What to do
Using the material below, return exactly the lines between the one holding "(278, 9): 1.32" and the one holding "The room's upward direction in", inclusive, and no others.

--- --- ---

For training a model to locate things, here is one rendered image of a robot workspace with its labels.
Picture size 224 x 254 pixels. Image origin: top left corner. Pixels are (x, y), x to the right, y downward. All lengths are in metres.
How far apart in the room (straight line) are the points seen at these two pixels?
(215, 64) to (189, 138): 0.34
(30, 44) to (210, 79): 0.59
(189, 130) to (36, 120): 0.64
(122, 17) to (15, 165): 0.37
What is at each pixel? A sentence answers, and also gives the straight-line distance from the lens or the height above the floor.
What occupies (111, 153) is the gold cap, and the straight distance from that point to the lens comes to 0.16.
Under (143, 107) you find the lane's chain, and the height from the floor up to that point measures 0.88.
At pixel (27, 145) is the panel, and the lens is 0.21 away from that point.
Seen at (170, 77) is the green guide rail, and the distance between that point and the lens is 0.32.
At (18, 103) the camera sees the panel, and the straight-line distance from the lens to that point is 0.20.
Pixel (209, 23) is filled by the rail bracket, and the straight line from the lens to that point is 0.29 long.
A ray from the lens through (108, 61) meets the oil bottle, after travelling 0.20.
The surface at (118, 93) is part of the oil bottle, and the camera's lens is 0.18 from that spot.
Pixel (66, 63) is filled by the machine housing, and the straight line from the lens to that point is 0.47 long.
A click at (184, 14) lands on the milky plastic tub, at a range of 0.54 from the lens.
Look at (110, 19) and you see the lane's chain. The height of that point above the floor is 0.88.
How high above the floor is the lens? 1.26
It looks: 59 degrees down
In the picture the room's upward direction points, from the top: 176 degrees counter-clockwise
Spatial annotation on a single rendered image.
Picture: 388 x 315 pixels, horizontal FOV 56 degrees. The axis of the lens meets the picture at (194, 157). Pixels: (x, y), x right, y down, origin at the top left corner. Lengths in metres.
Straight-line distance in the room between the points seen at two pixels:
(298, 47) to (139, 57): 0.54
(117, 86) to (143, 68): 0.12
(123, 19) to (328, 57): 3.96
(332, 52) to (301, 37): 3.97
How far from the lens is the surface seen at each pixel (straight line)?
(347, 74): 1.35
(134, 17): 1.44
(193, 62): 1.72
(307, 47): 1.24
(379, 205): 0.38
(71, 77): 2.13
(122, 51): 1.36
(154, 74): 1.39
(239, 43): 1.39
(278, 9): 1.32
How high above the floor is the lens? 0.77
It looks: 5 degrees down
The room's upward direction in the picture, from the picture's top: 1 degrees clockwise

--- --- ---

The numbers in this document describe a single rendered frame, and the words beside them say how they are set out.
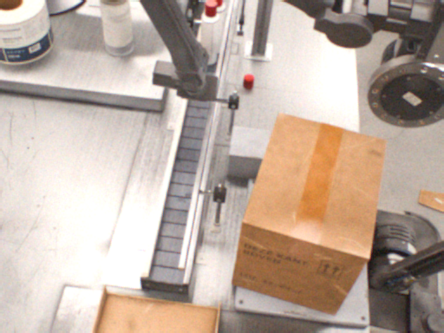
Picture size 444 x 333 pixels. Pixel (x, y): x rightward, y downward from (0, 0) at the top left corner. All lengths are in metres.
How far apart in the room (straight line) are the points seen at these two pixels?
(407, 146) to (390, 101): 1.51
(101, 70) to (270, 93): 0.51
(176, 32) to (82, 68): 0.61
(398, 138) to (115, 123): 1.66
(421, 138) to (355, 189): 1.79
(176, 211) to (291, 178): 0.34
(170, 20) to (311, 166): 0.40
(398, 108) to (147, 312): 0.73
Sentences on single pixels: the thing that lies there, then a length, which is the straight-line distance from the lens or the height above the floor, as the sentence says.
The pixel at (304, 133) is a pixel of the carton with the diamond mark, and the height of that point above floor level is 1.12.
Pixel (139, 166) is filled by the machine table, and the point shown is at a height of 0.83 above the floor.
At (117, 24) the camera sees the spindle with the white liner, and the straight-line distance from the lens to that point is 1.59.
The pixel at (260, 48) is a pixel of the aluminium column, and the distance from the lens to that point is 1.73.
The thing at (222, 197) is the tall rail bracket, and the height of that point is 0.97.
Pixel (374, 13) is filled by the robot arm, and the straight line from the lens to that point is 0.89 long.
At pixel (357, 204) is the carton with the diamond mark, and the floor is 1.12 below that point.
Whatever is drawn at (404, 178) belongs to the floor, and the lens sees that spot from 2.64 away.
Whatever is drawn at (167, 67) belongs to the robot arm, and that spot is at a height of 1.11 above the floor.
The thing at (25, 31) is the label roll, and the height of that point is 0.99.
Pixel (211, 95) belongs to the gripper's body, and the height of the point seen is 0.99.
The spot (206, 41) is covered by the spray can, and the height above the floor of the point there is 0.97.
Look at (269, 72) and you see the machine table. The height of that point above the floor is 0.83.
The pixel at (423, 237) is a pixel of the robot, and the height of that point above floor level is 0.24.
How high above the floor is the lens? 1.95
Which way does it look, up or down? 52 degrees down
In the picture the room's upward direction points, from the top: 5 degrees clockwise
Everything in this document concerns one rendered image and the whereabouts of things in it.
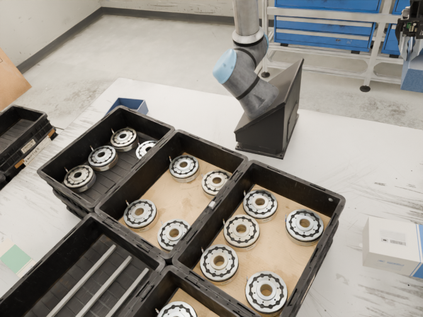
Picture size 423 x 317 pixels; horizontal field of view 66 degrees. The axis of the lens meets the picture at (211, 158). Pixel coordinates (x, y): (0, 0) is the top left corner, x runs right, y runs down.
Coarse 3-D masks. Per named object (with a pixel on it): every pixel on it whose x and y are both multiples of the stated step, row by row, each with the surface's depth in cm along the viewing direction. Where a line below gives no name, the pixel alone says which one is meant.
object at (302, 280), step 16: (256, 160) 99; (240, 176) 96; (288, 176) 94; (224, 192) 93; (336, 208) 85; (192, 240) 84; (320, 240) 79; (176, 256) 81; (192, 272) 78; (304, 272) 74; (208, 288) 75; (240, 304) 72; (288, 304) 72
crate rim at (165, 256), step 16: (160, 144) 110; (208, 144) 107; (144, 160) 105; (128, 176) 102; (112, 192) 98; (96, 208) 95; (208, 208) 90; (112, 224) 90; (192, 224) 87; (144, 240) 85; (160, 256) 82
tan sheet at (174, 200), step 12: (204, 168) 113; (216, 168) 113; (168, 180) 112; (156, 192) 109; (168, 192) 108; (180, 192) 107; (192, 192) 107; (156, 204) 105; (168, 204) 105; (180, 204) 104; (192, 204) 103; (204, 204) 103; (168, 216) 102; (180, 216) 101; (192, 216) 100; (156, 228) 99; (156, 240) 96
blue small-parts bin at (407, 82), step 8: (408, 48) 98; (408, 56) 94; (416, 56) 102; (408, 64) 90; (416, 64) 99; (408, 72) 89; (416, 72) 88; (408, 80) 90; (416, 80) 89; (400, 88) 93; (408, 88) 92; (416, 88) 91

--- --- ---

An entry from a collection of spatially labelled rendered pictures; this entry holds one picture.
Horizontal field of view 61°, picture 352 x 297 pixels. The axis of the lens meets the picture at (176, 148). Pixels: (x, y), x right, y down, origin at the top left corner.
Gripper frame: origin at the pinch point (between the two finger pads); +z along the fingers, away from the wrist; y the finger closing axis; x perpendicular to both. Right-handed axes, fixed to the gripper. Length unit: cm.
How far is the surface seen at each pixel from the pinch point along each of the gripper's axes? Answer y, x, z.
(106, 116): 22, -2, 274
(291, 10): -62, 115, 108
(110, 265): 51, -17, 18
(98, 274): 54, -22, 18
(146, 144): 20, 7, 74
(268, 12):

--- --- ---

Solution to this problem
(278, 9): 1.32
How high above the floor is the lens? 0.77
It looks: 5 degrees down
The room's upward direction in the picture, from the picture's top: 1 degrees clockwise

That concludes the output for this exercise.